### Requirement:
Your answer should be every line with the word "label", copied from the data below.

▽

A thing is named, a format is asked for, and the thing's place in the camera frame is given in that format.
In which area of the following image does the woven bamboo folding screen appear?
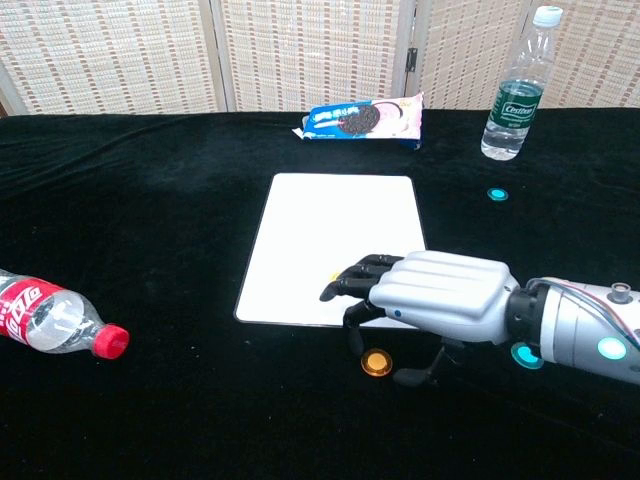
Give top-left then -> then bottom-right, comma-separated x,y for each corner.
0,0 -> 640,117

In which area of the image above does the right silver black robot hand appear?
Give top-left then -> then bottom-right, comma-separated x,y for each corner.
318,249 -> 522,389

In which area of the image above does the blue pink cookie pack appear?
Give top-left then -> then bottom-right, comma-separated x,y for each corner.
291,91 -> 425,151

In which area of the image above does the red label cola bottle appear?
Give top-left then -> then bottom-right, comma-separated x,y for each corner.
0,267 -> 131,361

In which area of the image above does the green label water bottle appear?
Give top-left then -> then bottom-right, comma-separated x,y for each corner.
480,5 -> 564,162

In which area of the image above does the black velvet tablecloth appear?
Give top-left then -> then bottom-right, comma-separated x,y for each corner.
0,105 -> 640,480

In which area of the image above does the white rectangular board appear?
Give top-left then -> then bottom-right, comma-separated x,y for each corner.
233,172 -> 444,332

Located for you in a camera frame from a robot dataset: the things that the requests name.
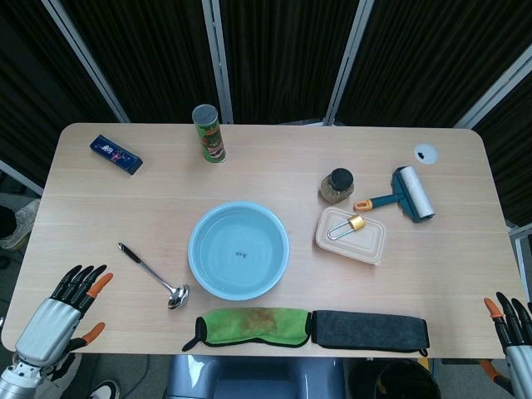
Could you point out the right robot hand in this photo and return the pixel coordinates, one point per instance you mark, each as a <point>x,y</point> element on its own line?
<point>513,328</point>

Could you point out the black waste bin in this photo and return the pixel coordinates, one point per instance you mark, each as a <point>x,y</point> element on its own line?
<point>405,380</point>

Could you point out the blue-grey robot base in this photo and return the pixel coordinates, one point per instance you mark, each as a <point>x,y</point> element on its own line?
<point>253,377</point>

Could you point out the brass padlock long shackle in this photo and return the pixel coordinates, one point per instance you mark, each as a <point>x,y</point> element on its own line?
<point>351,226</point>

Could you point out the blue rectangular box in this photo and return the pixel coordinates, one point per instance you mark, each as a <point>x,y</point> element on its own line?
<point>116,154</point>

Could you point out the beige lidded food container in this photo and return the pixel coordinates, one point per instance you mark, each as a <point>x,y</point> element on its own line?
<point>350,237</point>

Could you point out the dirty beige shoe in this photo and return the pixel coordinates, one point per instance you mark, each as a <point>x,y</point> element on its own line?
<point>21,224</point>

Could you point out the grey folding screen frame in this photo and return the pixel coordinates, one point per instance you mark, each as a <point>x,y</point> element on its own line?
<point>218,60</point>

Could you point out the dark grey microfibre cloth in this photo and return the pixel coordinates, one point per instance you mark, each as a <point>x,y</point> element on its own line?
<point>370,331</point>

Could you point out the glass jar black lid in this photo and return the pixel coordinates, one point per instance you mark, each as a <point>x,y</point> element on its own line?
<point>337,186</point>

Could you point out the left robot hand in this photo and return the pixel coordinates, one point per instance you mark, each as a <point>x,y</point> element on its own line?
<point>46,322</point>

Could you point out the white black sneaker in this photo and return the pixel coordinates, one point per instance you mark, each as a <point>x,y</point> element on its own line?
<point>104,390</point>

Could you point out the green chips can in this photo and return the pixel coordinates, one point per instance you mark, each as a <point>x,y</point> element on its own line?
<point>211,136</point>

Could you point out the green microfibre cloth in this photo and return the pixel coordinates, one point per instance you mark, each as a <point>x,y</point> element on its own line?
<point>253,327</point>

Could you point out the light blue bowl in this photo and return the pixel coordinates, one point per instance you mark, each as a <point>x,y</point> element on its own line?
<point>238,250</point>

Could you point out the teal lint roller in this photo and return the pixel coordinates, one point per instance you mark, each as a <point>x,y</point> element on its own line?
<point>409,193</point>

△

### Solution for this task:
In which area of the image above does the red label cola bottle appear?
In which area of the image above does the green label water bottle appear?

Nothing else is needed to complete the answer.